Но все эти разговоры оказались тщетными. Природа решила взять развитие ситуации в свои руки. И она материализовалась на переднем стекле воздушной машины в виде непонятной маленькой обезьянки. Она с большим интересом понаблюдала, как большие белые обезьяны за стеклом корчат ей страшные рожи и приглушенными голосами кричат ей и "Фу!", и "Кыш!", и "Брысь!" на нескольких мировых языках. Понаблюдала, огляделась по сторонам и, оттолкнувшись от корпуса "Фоккера", поскакала по своим обезьяньим делам. Несомненно, количество проклятий, посыпавшихся на её маленькую головку, превысило все допустимые пределы. Ведь тот несчастный десяток килограмм, что присел на нос машины, незначительно, но увеличил крен. А момент отталкивания зверька от металлического корпуса нарушил равновесие всей ненадежной конструкции.
И оранжевая капсула провалилась вниз, сопровождаемая оглушительным скрежетом металла и треском ломаемого дерева. Вот, машина будто зацепилась за что-то и застыла в вертикальном положении. Но спустя секунду препятствие устраняется, и корпус геликоптера врезается в землю.
Первым в сознание пришел Ревуненков. Он ощупал себя — вроде бы все цело. Повернул голову — Капитонов уткнулся в спинку пилотского кресла. Надо бы привести его в чувство и, одновременно, учесть возможные травмы.
Борис мгновенно приходит в себя от легкого касания ладони. К счастью, он также совершенно не пострадал.
Коллеги, тихонько перешептываясь, осторожно выбираются из раскуроченного аппарата. Борис, выйдя со своей стороны, отпирает дверь в пилотскую кабину. Нанятый ими господин лежит навзничь, распластавшись над приборами. Журналист слегка касается его плеча. Реакции нет. Тут же Капитонов замечает на темной поверхности приборной панели брызги крови. Он берет пилота за плечи и осторожно кладет его обратно на спинку сиденья. Металлический штырь оторвался и вошел ему глубоко в горло.

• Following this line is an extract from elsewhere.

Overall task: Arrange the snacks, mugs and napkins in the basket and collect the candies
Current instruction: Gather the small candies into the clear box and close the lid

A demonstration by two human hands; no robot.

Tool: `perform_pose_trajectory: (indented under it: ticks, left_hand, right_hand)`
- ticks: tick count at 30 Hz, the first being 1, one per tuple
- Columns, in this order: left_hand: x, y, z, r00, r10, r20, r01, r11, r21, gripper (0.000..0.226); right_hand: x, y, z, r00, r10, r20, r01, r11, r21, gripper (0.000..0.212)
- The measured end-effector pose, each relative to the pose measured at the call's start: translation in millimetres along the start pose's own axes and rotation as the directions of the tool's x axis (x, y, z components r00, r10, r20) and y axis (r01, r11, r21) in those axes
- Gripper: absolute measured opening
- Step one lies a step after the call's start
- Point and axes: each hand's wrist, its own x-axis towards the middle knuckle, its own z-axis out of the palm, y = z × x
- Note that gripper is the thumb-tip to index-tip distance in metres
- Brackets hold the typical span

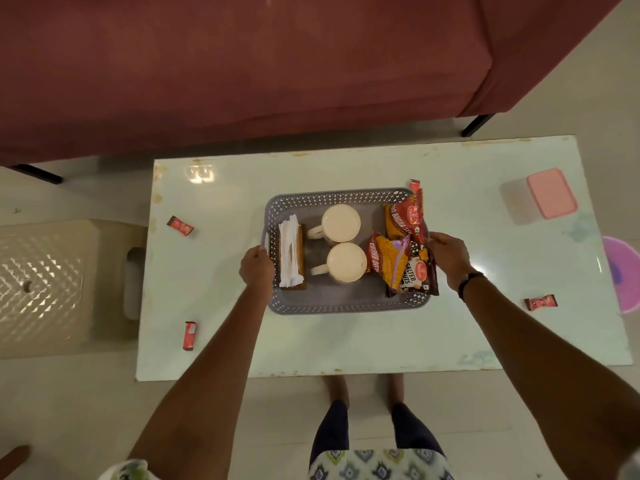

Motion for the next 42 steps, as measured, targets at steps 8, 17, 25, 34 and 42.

— Он мертв, — констатировал очевидное Андрей.
Джеральду повезло намного больше. Он не сразу пришел в сознание, но очнувшись обнаружил единственную и не самую значительную неприятность — вывихнутый палец на левой руке. Русский австралиец взялся это исправить и легко вправил выгнувшийся перст в надлежащее ему положение.

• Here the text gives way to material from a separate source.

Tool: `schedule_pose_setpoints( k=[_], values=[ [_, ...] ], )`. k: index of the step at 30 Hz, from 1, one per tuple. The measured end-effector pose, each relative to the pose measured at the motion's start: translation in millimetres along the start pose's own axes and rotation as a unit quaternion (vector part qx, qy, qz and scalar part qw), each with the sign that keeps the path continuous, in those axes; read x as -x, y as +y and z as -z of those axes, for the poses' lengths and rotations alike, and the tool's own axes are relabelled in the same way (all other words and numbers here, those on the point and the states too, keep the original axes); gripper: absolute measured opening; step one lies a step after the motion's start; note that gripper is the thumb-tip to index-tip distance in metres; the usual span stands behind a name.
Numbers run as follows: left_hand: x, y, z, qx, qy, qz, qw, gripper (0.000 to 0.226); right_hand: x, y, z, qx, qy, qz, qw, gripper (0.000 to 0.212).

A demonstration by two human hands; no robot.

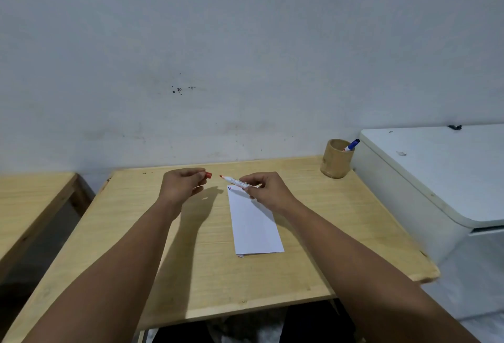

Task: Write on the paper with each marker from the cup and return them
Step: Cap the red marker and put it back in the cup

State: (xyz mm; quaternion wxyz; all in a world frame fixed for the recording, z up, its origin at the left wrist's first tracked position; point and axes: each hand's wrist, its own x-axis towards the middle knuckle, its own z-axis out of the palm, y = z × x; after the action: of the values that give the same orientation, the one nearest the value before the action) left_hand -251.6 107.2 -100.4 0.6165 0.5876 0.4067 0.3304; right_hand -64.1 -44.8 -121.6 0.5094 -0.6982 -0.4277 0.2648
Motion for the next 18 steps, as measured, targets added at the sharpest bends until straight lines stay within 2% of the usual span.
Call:
schedule_pose_setpoints(
  k=[4, 12, 18],
  values=[
    [0.6, 13.1, -12.9, 0.033, -0.021, -0.002, 0.999, 0.019, -0.5, -2.0, 1.3, -0.007, 0.014, 0.008, 1.000, 0.036],
    [0.4, 21.4, -30.7, -0.012, -0.038, -0.025, 0.999, 0.017, -1.6, -3.4, 16.4, -0.004, 0.029, 0.020, 0.999, 0.037],
    [2.1, 26.7, -52.7, -0.035, -0.056, -0.032, 0.997, 0.016, 0.4, -4.7, 26.0, 0.004, 0.041, 0.026, 0.999, 0.031]
  ],
)
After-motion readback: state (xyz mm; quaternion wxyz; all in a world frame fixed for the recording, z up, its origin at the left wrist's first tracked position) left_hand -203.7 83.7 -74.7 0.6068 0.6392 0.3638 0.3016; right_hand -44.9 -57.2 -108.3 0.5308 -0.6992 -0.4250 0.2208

Теперь надо было решить судьбу усопшего. Средства связи в кабине геликоптера серьезно пострадали, впрочем, как и вся кабина. Связывался ли погибший до крушения, никто совершенно не мог вспомнить. Другие же способы связаться с внешним миром у путешественников отсутствовали. Поэтому, посоветовавшись, попутчики решили оставить геликоптер и его погибшего пилота так, как они и находились, а самим, прихватив вещи, выдвинуться дальше, надеясь как можно быстрее выйти к людям — Джерри поручился за успех предприятия.
И, немедля, попутчики приступили к выполнению плана.